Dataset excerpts
^^^^^^^^

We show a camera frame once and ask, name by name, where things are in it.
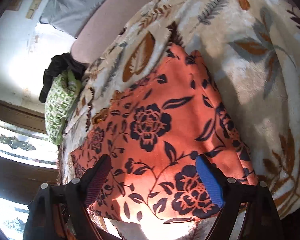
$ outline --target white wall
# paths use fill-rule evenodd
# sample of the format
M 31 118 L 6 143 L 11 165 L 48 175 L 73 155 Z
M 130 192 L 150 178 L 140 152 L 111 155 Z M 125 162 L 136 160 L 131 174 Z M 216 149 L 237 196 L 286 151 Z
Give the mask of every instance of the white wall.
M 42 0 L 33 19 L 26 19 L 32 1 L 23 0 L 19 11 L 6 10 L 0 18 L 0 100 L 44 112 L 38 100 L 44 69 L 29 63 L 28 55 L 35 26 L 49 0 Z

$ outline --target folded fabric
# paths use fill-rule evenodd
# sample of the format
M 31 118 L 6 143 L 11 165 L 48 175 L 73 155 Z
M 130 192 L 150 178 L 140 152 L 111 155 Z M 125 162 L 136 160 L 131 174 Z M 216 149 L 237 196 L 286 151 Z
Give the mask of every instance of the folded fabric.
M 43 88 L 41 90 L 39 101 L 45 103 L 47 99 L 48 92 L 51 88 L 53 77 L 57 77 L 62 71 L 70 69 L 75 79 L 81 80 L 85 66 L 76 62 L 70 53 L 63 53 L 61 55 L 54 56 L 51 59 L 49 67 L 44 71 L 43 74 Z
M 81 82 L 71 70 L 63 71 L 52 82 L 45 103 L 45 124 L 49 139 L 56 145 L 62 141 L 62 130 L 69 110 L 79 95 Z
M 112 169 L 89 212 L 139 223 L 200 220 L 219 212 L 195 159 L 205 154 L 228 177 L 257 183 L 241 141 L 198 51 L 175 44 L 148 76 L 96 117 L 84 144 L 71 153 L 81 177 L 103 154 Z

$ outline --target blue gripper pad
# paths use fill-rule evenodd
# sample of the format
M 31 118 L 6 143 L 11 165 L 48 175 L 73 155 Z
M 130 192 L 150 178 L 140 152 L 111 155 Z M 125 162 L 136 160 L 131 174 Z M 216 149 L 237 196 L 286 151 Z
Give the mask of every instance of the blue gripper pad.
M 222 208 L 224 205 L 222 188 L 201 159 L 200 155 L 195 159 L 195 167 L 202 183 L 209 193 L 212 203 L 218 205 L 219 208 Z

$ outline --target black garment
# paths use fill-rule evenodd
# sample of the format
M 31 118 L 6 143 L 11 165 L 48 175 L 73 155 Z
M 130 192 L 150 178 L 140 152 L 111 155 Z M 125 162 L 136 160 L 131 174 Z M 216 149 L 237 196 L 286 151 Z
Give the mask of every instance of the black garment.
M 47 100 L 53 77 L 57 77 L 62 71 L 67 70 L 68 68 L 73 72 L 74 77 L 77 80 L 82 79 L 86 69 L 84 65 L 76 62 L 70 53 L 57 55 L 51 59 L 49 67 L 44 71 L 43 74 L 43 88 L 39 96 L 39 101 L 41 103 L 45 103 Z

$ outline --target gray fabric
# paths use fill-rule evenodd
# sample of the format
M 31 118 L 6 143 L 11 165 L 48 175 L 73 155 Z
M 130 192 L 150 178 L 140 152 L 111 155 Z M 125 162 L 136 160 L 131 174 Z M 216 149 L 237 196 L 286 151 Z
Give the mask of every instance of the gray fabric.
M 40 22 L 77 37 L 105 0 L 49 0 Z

^^^^^^^^

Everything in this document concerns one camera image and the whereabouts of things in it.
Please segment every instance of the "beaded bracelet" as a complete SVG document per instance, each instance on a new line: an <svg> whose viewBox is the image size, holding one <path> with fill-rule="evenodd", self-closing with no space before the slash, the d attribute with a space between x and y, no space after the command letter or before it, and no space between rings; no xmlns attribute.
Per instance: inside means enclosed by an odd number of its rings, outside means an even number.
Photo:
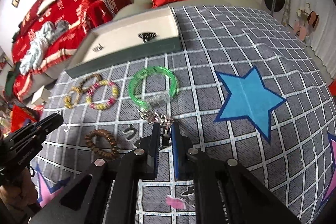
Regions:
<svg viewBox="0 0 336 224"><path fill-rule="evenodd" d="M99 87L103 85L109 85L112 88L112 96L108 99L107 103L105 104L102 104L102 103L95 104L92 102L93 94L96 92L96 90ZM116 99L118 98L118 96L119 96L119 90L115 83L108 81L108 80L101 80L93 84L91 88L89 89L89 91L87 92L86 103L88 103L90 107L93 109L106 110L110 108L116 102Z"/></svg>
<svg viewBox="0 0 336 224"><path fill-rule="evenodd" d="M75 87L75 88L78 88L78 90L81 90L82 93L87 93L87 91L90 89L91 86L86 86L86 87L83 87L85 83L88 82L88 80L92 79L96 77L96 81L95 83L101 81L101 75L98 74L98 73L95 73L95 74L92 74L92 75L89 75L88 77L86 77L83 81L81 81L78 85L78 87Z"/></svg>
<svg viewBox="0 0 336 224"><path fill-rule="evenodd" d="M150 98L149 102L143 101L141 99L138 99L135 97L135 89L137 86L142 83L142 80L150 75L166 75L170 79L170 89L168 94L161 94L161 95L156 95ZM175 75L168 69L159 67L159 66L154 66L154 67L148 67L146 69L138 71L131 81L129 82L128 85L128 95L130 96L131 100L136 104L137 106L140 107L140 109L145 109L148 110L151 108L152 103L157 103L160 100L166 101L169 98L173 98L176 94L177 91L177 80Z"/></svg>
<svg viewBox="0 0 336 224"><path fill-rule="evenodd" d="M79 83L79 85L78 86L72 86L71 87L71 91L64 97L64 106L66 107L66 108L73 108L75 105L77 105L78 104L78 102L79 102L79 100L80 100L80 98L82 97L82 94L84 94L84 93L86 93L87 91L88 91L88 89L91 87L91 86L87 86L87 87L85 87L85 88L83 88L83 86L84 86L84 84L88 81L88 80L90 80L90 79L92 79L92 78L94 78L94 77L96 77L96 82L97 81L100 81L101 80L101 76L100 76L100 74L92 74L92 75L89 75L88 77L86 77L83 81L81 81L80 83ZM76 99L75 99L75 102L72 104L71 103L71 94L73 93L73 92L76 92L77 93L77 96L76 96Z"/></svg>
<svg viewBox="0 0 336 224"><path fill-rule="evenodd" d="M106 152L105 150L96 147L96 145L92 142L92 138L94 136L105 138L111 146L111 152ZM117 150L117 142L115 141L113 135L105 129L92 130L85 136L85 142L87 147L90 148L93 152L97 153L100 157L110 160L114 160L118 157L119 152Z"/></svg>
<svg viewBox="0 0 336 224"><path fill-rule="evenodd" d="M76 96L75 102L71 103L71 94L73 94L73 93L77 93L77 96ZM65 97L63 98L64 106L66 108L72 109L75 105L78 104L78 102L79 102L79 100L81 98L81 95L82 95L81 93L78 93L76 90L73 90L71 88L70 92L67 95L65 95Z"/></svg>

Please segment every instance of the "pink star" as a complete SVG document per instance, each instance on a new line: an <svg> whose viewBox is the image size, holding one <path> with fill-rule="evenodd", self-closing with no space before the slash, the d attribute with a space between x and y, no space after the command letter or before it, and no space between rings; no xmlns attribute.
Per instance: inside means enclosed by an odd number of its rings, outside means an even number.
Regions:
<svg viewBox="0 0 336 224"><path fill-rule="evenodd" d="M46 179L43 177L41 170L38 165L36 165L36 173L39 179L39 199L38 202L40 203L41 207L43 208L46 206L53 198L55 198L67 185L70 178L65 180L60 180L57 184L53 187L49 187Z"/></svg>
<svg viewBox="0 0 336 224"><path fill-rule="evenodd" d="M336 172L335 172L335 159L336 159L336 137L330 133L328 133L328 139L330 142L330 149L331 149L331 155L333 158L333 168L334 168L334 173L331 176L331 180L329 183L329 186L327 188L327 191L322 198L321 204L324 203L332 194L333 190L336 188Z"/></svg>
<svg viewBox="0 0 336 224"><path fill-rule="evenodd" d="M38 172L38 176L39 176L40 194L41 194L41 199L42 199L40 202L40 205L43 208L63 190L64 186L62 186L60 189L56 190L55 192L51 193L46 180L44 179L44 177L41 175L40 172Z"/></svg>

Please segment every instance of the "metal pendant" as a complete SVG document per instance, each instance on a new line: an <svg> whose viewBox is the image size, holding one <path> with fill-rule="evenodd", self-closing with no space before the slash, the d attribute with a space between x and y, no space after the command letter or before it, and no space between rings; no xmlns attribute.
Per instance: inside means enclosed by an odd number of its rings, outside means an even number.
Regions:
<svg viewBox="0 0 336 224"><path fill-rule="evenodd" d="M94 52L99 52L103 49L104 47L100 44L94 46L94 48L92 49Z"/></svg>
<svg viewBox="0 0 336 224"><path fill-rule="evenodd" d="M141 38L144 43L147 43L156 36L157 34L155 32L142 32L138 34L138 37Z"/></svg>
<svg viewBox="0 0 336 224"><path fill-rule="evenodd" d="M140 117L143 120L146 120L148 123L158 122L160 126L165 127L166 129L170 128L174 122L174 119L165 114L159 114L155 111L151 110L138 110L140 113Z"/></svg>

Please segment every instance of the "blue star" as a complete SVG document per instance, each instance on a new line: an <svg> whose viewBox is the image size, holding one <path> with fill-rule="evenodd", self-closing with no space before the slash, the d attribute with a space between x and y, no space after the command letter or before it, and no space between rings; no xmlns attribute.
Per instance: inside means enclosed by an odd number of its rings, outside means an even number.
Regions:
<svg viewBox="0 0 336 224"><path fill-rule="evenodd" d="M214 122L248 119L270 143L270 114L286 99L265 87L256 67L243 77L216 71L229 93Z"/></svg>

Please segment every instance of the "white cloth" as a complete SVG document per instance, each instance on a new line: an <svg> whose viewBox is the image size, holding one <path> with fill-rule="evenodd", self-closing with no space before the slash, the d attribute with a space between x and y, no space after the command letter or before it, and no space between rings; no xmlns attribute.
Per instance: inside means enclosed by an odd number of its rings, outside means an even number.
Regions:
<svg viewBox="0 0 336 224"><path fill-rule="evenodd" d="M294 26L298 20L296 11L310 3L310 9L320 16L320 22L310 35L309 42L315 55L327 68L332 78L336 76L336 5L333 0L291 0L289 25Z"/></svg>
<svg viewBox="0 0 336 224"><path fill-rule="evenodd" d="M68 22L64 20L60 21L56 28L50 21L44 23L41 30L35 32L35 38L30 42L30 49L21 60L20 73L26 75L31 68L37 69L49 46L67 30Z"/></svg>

^^^^^^^^

The reply should be nothing but the number of lines in the entries that include "closing".

5